Library Coq.Numbers.NatInt.NZAddOrder


Require Import NZAxioms NZBase NZMul NZOrder.

Module Type NZAddOrderProp (Import NZ : NZOrdAxiomsSig').
Include NZBaseProp NZ <+ NZMulProp NZ <+ NZOrderProp NZ.

Theorem add_lt_mono_l : forall n m p, n < m <-> p + n < p + m.

Theorem add_lt_mono_r : forall n m p, n < m <-> n + p < m + p.

Theorem add_lt_mono : forall n m p q, n < m -> p < q -> n + p < m + q.

Theorem add_le_mono_l : forall n m p, n <= m <-> p + n <= p + m.

Theorem add_le_mono_r : forall n m p, n <= m <-> n + p <= m + p.

Theorem add_le_mono : forall n m p q, n <= m -> p <= q -> n + p <= m + q.

Theorem add_lt_le_mono : forall n m p q, n < m -> p <= q -> n + p < m + q.

Theorem add_le_lt_mono : forall n m p q, n <= m -> p < q -> n + p < m + q.

Theorem add_pos_pos : forall n m, 0 < n -> 0 < m -> 0 < n + m.
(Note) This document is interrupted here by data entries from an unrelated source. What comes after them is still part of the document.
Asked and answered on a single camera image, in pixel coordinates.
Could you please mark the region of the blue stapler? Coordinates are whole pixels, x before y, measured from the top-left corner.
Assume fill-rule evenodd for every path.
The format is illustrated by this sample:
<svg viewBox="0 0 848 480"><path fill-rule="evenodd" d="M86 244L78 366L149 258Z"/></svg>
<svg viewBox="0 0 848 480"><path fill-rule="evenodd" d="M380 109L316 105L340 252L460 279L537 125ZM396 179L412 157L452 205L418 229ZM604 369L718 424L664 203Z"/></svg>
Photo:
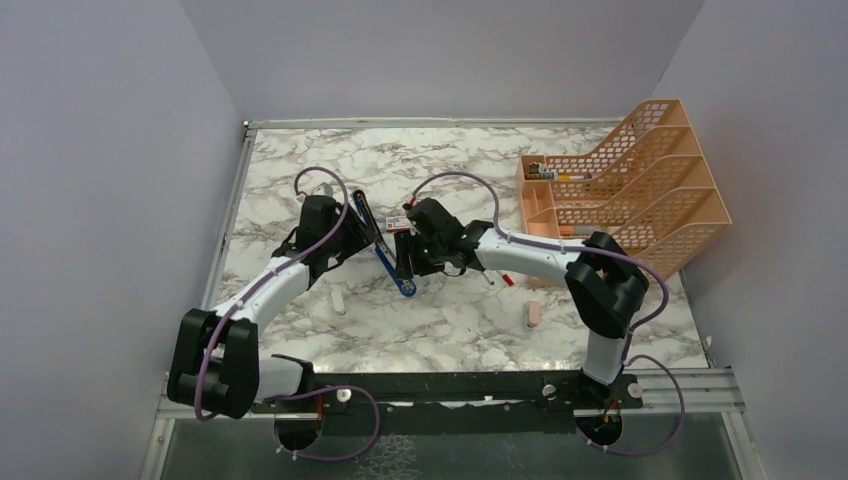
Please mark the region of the blue stapler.
<svg viewBox="0 0 848 480"><path fill-rule="evenodd" d="M397 259L377 225L376 218L368 204L365 192L361 189L357 189L353 191L352 196L354 206L356 207L360 218L366 225L366 228L370 230L375 237L374 250L376 256L381 261L383 267L389 274L395 286L398 288L399 292L404 297L413 297L417 292L417 287L411 280L405 280L398 276L395 269Z"/></svg>

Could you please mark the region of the red white staple box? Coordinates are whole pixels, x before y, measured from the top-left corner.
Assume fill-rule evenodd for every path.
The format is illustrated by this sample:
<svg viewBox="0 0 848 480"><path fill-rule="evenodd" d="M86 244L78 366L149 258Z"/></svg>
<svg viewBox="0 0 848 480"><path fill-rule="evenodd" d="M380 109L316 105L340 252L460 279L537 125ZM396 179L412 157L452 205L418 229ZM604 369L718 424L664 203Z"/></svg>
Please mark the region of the red white staple box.
<svg viewBox="0 0 848 480"><path fill-rule="evenodd" d="M390 216L385 219L386 231L390 233L409 230L412 227L406 216Z"/></svg>

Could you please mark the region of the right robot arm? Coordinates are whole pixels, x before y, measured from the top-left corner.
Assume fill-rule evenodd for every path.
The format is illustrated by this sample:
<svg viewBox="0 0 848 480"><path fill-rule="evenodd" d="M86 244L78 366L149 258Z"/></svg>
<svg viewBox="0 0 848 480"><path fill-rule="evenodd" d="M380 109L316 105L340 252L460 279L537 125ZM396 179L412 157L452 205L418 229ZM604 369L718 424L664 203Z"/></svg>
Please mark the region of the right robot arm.
<svg viewBox="0 0 848 480"><path fill-rule="evenodd" d="M628 331L649 281L609 234L596 231L586 240L568 241L511 234L490 221L463 224L432 198L408 206L406 217L410 228L393 235L400 278L451 266L459 275L512 272L566 288L589 330L578 396L600 407L616 395Z"/></svg>

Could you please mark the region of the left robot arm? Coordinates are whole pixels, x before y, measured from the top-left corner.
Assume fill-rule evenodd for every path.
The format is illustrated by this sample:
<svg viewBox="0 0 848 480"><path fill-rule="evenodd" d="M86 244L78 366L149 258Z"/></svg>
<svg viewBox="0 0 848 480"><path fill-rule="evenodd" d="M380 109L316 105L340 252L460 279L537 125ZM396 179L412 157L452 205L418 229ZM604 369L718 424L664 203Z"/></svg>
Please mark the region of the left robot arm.
<svg viewBox="0 0 848 480"><path fill-rule="evenodd" d="M351 203L309 195L299 224L259 276L211 310L182 318L166 386L169 400L194 407L200 419L243 417L255 404L278 398L298 411L314 397L314 367L296 357L261 357L259 339L270 323L325 273L368 249L374 231Z"/></svg>

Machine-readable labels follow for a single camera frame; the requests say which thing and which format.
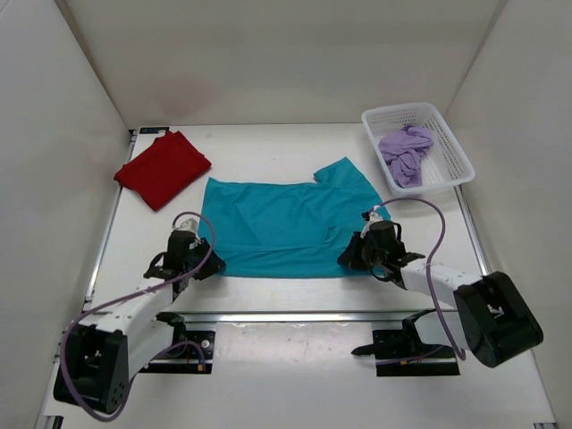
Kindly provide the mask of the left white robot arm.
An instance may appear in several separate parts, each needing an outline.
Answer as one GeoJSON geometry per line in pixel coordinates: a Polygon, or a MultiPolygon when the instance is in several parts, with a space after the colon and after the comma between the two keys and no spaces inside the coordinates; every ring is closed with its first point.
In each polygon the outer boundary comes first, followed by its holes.
{"type": "Polygon", "coordinates": [[[103,421],[126,404],[137,373],[156,359],[184,359],[190,373],[207,373],[214,353],[213,332],[191,331],[169,306],[192,281],[225,267],[208,241],[193,231],[174,230],[127,297],[98,307],[66,331],[55,400],[90,410],[103,421]]]}

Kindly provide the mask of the blue t shirt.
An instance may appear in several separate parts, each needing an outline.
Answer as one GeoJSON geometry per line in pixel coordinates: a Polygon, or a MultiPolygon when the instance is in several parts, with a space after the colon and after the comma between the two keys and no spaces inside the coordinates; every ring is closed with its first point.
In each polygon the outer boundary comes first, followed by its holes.
{"type": "Polygon", "coordinates": [[[362,213],[381,197],[348,159],[329,164],[311,182],[206,183],[199,225],[214,239],[227,277],[320,279],[356,275],[338,264],[362,213]]]}

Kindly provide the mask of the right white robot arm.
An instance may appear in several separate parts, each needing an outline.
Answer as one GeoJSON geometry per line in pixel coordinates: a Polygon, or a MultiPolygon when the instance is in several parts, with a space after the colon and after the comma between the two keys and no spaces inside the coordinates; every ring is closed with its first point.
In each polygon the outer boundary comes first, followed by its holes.
{"type": "Polygon", "coordinates": [[[368,223],[364,231],[354,232],[338,264],[455,308],[457,315],[450,318],[434,310],[437,320],[445,323],[445,340],[470,350],[487,367],[499,366],[543,342],[541,326],[508,275],[469,275],[407,252],[401,226],[392,221],[368,223]]]}

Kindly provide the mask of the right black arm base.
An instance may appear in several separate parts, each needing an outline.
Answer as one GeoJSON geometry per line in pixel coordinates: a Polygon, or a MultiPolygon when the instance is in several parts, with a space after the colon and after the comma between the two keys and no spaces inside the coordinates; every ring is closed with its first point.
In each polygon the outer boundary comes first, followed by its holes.
{"type": "Polygon", "coordinates": [[[401,321],[399,329],[374,329],[373,342],[351,351],[354,357],[374,356],[377,377],[457,376],[455,353],[450,346],[421,340],[415,323],[434,310],[424,310],[401,321]]]}

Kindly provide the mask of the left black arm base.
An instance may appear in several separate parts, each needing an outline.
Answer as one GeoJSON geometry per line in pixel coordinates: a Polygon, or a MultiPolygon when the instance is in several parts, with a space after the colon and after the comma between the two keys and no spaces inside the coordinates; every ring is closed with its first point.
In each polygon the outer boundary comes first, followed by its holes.
{"type": "Polygon", "coordinates": [[[142,374],[211,374],[215,355],[215,326],[187,321],[183,315],[160,313],[158,320],[173,328],[172,345],[146,364],[142,374]]]}

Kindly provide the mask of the red t shirt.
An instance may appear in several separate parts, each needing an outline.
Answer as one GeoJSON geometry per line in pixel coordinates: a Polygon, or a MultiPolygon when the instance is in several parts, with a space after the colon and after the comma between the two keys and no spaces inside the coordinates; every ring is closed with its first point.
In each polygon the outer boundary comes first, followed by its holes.
{"type": "Polygon", "coordinates": [[[157,212],[211,167],[212,163],[180,131],[167,131],[125,164],[114,179],[157,212]]]}

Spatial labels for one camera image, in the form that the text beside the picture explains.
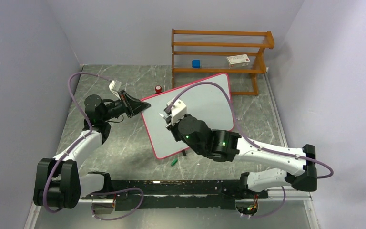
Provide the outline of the green marker cap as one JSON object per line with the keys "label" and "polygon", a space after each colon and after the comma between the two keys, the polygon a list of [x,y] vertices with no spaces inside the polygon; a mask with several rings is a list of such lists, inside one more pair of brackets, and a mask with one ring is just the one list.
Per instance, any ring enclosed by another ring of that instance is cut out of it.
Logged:
{"label": "green marker cap", "polygon": [[176,164],[177,164],[177,162],[178,162],[178,159],[176,158],[176,159],[174,159],[172,162],[171,162],[171,164],[170,164],[170,166],[175,166]]}

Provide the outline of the pink-framed whiteboard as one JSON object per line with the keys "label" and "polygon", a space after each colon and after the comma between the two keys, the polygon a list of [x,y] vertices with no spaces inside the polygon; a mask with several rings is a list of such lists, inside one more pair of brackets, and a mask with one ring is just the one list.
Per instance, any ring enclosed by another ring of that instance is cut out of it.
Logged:
{"label": "pink-framed whiteboard", "polygon": [[[211,129],[232,130],[234,120],[225,96],[217,87],[208,84],[213,82],[228,94],[230,92],[228,74],[220,73],[202,79],[200,82],[202,85],[193,87],[180,96],[187,106],[187,113],[205,121]],[[166,121],[159,116],[159,113],[166,116],[164,109],[167,103],[186,87],[188,87],[187,84],[143,99],[151,104],[151,107],[141,115],[157,159],[164,159],[188,149],[183,142],[175,141],[171,132],[166,129]]]}

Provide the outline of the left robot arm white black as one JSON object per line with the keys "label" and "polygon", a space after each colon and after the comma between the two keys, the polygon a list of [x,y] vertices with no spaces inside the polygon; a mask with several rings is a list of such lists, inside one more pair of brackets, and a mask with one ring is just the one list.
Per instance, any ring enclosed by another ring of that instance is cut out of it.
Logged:
{"label": "left robot arm white black", "polygon": [[90,172],[79,175],[83,162],[108,139],[114,118],[134,117],[151,105],[140,101],[124,90],[116,92],[118,100],[102,99],[97,94],[85,101],[84,129],[80,136],[64,151],[53,158],[43,158],[37,165],[33,203],[57,212],[74,208],[79,199],[90,194],[107,198],[113,185],[109,173]]}

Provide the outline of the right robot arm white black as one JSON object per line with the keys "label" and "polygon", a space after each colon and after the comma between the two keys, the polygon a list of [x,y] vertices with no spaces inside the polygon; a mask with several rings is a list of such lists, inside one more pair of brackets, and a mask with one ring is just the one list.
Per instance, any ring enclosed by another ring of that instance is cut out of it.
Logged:
{"label": "right robot arm white black", "polygon": [[246,161],[267,164],[271,169],[252,172],[238,185],[238,192],[248,198],[272,187],[291,186],[298,191],[317,190],[315,147],[285,148],[245,139],[239,133],[212,130],[197,118],[186,114],[177,122],[166,118],[166,129],[175,141],[184,142],[196,154],[215,162]]}

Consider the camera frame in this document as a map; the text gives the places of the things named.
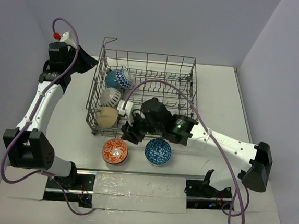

Theorem add_pos_nonneg : forall n m, 0 < n -> 0 <= m -> 0 < n + m.

Theorem add_nonneg_pos : forall n m, 0 <= n -> 0 < m -> 0 < n + m.

Theorem add_nonneg_nonneg : forall n m, 0 <= n -> 0 <= m -> 0 <= n + m.

Theorem lt_add_pos_l : forall n m, 0 < n -> m < n + m.

Theorem lt_add_pos_r : forall n m, 0 < n -> m < m + n.

Theorem le_lt_add_lt : forall n m p q, n <= m -> p + m < q + n -> p < q.

Theorem lt_le_add_lt : forall n m p q, n < m -> p + m <= q + n -> p < q.

Theorem le_le_add_le : forall n m p q, n <= m -> p + m <= q + n -> p <= q.

Theorem add_lt_cases : forall n m p q, n + m < p + q -> n < p \/ m < q.

Theorem add_le_cases : forall n m p q, n + m <= p + q -> n <= p \/ m <= q.

Theorem add_neg_cases : forall n m, n + m < 0 -> n < 0 \/ m < 0.

Theorem add_pos_cases : forall n m, 0 < n + m -> 0 < n \/ 0 < m.

Theorem add_nonpos_cases : forall n m, n + m <= 0 -> n <= 0 \/ m <= 0.

Theorem add_nonneg_cases : forall n m, 0 <= n + m -> 0 <= n \/ 0 <= m.

Subtraction
We can prove the existence of a subtraction of any number by a smaller one

Lemma le_exists_sub : forall n m, n<=m -> exists p, m == p+n /\ 0<=p.

For the moment, it doesn't seem possible to relate this existing subtraction with sub.